Alt (e) amente – A essência do poder local


Domingo à tarde no estabelecimento da Dona Manuela e não havia mais turistas.
Só envelhecidos residentes em volta das mesas de pedra, cercados de prateleiras pejadas de artesanato de loiça e cerâmica pintada, chaminés que não deitam fumo porque, mesmo na serra, as leis são para cumprir.
Discute-se a idade dos velhos e as eleições para a Junta
"Nascida em Alte, residente em Alte"
- Mentirosa
"Ela não é de Alte é de Santa Margarida"
Ainda não chegou lá e já está a mentir!
O meu filho é o terceiro da outra lista (portanto a D. Manuela é parte interessada) e ela é uma mentirosa.
- Eu cá acho que ela não é mentirosa – Aquele bigode enxovalhado e mergulhado numa mini discordava com a patroa do estabelecimento
- O pai dela é um intrujão e um mal-educado. Ele teve cá a fazer uma obra e esticou-se no orçamento. O meu marido chamou-lhe a atenção e ele atirou os instrumentos para o chão e disse:
- Então façam vocês!
Está a ver?
- Mas a filha não é o pai – resistia o velho
- A mãe é outra que tal. Veio para a terra e abriu um estabelecimento igual ao meu (Ah!) e desde que o abriu, vão sete anos, nunca mais voltou a cá entrar, nem para tomar um café. Sim, porque o estabelecimento dela não tem café! Como se eu lhe tivesse feito algum mal.
- Mas a filha não é a mãe.
- É igual, porque também ela nunca mais cá entrou!
E o velho desistiu, suspirou baixinho e virou-se para o visitante.
Mas a D. Manuela não deixou.
Acha bem que ela minta assim ainda antes de sentar lá o rabo, senhor visitante?
Pois, mentir não é bom…
Tás a ver? Ela é mentirosa e ainda não foi eleita.
O meu filho sim, é de confiança. Ele não quis ser o número um…
Finalmente a Manuela afastou-se, dobrada por um troco difícil.
-És de cá? (Como se fosse possível ser de lá e ele – e o seu bafo alcoólico ressequido – não me reconhecerem) - perguntou o curioso autóctone 
Lisboa? Os meus irmãos vivem lá; em Odivelas e em Sto. António de Cavaleiros. São taxistas e têm um táxi deles. Eles estão bem, só eu é que estou na merda!

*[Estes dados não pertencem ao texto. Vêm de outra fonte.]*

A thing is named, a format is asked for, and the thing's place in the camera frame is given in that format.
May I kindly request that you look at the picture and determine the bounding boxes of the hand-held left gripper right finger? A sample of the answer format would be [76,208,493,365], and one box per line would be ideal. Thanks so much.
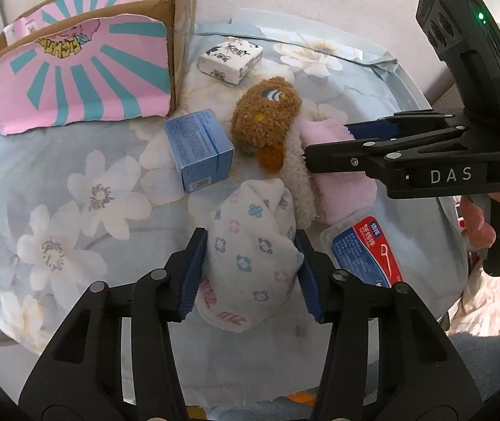
[293,229,483,421]

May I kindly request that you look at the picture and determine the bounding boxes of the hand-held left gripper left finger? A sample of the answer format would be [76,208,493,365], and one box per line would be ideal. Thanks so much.
[18,227,209,421]

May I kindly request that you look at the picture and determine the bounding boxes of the white printed tissue pack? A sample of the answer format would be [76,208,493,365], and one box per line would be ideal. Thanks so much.
[196,36,264,86]

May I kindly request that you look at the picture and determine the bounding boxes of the grey fuzzy cloth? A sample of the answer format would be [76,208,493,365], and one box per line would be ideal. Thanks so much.
[445,332,500,409]

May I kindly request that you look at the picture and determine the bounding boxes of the person's right hand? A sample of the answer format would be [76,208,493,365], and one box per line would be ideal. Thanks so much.
[458,194,497,250]

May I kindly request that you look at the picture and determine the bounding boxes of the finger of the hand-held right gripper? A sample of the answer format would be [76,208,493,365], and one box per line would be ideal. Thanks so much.
[347,111,457,142]
[305,126,470,174]

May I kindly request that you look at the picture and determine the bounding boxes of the white floral sock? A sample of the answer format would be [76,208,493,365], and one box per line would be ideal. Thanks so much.
[195,179,306,333]

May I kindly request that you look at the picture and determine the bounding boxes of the blue carton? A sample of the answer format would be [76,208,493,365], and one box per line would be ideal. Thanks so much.
[163,109,236,193]

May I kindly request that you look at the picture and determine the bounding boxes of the dental floss packet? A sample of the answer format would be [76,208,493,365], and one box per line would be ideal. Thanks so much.
[320,216,404,289]

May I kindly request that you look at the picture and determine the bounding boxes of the pink fuzzy sock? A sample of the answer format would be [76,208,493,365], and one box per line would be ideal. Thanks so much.
[299,118,379,225]

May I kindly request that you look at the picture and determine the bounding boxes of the brown and white plush sock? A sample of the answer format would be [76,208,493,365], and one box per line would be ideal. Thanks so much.
[231,76,317,229]

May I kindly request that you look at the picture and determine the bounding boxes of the pink striped cardboard box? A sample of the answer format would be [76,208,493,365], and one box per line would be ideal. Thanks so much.
[0,0,200,138]

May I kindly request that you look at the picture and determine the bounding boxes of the blue floral bed sheet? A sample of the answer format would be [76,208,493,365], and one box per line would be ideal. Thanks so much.
[0,9,470,421]

Distraído com a mini e com as suas memórias, aproveitei para me retirar desta ameaçadora contenda, para mim, tão incompreensível quanto a diferença entre viver em Alte ou em Santa Margarida.
Onde quer que ela seja!
Ali, à saída da porta, do outro lado da rua, jazia a pequena casa de arquitectura do Estado Novo, com as suas letras brilhantes, de tão polidas, a aguardar que aqueles dois, e mais algumas dezenas escolham o próximo inquilino.
Junta de Freguesia de Alte, os amigos do filho da dona do estabelecimento, ou a maldita emigrante de uma terra qualquer?

Esta deve ser a essência do poder local!